東大名誉教授・塩田邦郎先生コラム「エピジェネティクスの交差点」
塩田 邦郎 先生のご紹介

東京大学名誉教授

1979年より製薬会社中央研究所、1987年より現在まで東京大学(農学生命科学研究科)、2016年から2020年まで早稲田大学にて研究されてきた。素朴な生物学の影を残した時代から、全生物のゲノム情報を含む生命科学の基礎と産業応用の飛躍の時代になった。本コラムでは大学や企業での経験も交えながら、専門分野のエピジェネティクスを含めた自由な展開をお願いしました。


第六十四回 栞を挟んで

 郊外の住居から30分も歩くと、紅葉が始まったばかりの森に着く。それほど深い森ではないが、甲高いヒヨドリの鳴き声に誘われ入って行くと、うっかりと迷いそうになる。

 先人たちは、山道などで木の枝を折って帰りの道標とする“枝折り”を発明した。これが栞の語源だという。街の書店で本を購入した際にもらう栞には、開催中の絵画展覧会や映画の案内が印刷されていたり、新刊情報が載っていたりする。私は、日付・座席番号・出発地・到着地などが記された航空券の半券を栞にして、空港で買った本に挟み込んでいることもある。
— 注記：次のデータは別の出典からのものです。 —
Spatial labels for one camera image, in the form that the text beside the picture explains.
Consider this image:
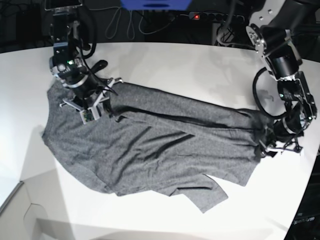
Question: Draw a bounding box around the grey hanging cable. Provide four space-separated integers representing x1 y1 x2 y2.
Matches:
104 7 176 40

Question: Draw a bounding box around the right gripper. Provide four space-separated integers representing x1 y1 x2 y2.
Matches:
59 77 124 124

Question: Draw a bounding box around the black cable bundle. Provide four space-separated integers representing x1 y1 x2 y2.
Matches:
212 22 236 48

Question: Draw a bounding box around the grey t-shirt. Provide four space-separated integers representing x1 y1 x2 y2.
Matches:
42 83 270 212

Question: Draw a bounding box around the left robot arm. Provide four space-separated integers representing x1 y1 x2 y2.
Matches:
243 0 320 158

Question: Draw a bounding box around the white chair at table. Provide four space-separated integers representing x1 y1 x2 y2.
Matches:
0 181 76 240

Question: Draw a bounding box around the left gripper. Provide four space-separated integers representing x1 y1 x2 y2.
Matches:
254 138 303 163

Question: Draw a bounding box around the blue box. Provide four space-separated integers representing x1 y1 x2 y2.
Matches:
120 0 192 11

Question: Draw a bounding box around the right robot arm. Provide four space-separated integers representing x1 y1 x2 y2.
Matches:
44 0 123 124

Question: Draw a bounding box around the black power strip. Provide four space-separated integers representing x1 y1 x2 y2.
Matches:
188 11 246 24

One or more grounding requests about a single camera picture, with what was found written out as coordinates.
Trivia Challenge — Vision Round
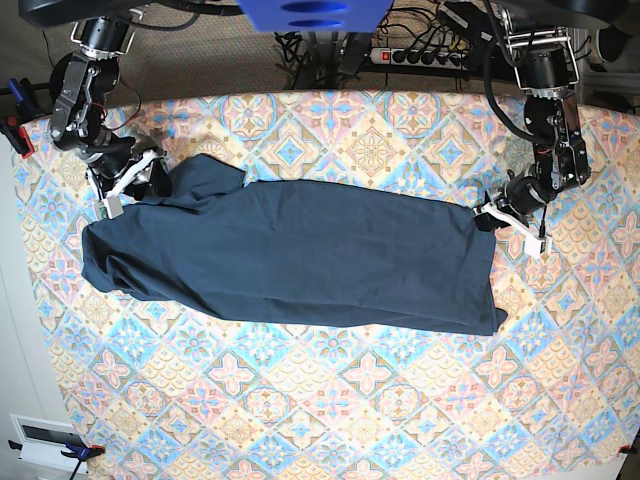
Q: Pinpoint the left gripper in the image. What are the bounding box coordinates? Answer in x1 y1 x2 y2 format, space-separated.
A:
473 177 548 232

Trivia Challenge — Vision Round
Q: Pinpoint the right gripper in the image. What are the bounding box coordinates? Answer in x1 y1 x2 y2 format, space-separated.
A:
87 144 173 201

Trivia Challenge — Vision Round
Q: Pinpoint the dark navy t-shirt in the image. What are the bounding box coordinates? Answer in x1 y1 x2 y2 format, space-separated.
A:
82 154 507 336

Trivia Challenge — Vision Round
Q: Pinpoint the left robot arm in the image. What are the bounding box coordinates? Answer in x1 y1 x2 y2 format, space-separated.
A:
474 1 591 232

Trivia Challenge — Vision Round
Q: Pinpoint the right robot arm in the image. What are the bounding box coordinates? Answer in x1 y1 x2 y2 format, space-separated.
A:
49 17 172 200

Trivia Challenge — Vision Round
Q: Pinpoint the red black clamp left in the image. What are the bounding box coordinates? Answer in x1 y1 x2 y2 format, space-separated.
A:
1 78 35 158

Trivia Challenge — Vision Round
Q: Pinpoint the white power strip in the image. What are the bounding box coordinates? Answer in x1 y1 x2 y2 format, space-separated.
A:
369 47 464 70

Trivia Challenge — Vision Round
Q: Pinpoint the patterned tile tablecloth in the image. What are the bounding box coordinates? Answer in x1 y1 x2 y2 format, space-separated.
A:
12 92 639 479

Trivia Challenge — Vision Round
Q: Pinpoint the orange clamp bottom right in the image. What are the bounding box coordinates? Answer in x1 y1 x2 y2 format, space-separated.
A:
618 445 639 455

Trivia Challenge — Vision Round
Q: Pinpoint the white floor vent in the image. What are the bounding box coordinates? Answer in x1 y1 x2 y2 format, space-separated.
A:
10 414 84 474

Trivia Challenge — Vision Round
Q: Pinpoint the blue orange clamp bottom left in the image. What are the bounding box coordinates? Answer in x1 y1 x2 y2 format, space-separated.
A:
8 440 106 479

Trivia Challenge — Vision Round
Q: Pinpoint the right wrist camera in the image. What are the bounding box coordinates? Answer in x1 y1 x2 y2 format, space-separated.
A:
94 196 123 220

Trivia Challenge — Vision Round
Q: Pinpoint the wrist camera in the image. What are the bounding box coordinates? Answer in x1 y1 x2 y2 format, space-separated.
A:
94 196 123 220
524 235 553 259

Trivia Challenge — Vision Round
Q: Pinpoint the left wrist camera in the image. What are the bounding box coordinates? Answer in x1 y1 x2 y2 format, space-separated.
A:
524 235 553 259

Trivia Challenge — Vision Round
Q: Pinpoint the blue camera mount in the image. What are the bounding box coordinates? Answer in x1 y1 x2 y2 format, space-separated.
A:
237 0 393 33

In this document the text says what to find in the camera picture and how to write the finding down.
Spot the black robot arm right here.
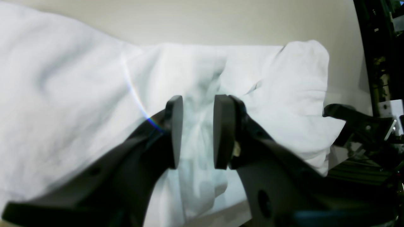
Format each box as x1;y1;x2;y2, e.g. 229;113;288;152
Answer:
324;0;403;187

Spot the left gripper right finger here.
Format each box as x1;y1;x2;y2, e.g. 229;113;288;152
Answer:
213;95;397;227

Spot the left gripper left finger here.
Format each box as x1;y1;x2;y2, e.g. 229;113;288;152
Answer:
2;96;183;227

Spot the white T-shirt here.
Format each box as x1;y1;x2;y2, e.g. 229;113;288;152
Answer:
0;1;345;227

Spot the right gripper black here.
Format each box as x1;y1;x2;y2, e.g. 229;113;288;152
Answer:
323;104;403;186

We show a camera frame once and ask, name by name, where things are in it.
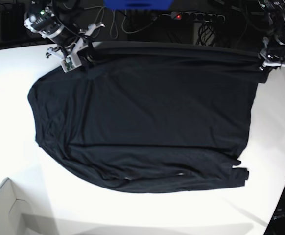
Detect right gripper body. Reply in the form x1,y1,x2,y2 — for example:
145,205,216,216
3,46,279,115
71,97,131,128
46,23,105,73

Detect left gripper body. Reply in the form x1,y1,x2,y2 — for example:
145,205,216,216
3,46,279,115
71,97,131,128
259,37,285,71

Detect black t-shirt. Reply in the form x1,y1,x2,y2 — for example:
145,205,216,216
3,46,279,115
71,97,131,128
28,50,269,193

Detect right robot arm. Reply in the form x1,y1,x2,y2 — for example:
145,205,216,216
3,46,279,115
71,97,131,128
24,0,105,73

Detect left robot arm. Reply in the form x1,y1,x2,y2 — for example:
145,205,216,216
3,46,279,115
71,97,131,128
239,0,285,70

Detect blue plastic bin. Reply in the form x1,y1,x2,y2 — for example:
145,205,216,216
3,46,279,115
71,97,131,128
104,0,173,10

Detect black power strip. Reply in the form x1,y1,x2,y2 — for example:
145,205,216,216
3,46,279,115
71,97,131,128
162,11,226,23

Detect white cardboard box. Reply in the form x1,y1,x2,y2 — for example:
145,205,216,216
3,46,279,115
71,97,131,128
0,178,30,235

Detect grey cable loops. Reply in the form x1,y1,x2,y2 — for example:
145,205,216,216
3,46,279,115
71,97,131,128
59,0,158,39

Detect black cable bundle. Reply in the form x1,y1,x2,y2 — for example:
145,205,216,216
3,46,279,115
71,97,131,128
193,21,218,46

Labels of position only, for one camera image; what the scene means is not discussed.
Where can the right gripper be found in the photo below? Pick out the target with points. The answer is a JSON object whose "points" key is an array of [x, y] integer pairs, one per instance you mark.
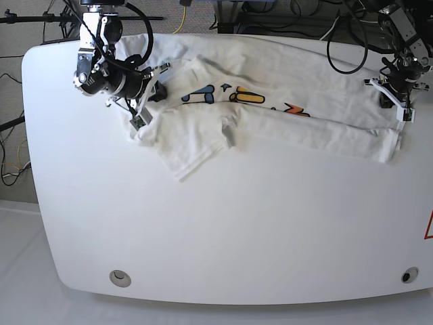
{"points": [[131, 86]]}

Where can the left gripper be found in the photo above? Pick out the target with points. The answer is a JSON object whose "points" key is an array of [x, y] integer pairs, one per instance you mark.
{"points": [[400, 77]]}

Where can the white printed T-shirt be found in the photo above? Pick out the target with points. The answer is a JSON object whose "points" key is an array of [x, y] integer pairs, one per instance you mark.
{"points": [[219, 84]]}

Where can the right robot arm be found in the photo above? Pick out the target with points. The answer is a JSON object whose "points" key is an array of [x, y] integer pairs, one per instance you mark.
{"points": [[99, 71]]}

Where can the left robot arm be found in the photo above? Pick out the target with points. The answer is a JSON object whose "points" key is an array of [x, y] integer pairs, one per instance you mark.
{"points": [[409, 24]]}

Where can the black tripod stand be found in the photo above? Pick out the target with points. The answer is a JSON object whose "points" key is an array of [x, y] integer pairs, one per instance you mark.
{"points": [[68, 15]]}

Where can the black table grommet right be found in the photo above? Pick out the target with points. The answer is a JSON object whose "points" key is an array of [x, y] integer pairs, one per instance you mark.
{"points": [[410, 275]]}

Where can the grey table grommet left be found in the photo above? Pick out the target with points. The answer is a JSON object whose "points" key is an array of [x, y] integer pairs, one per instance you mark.
{"points": [[120, 278]]}

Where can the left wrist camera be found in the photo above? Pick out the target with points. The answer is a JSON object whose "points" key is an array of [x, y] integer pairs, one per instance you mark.
{"points": [[405, 114]]}

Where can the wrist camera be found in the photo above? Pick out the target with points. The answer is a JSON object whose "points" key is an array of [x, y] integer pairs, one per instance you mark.
{"points": [[141, 119], [405, 114]]}

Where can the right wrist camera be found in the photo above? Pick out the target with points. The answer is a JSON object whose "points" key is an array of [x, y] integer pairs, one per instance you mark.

 普通、栞は読む度に移動するが、読み終えると最後のページに収まる。別の本に再度利用されることもあるが、新しい本には新しい栞が似合うから、あえて挟んだままにしておく。栞は本がどう読まれたかは示さず、役割を終えて眠っているようだ。エッセイや専門書などであれば、何箇所かに複数の栞を挟むこともある。こうして栞は、本の一部となり、栞とセットの本が本棚に収まっている。

 読み進んだ頁を知るためではなく、読み返したい箇所に出会うと付箋の出番だ。最近では、様々な色や大きさの付箋が売られている。大きめの付箋であればメモもできるから重宝する。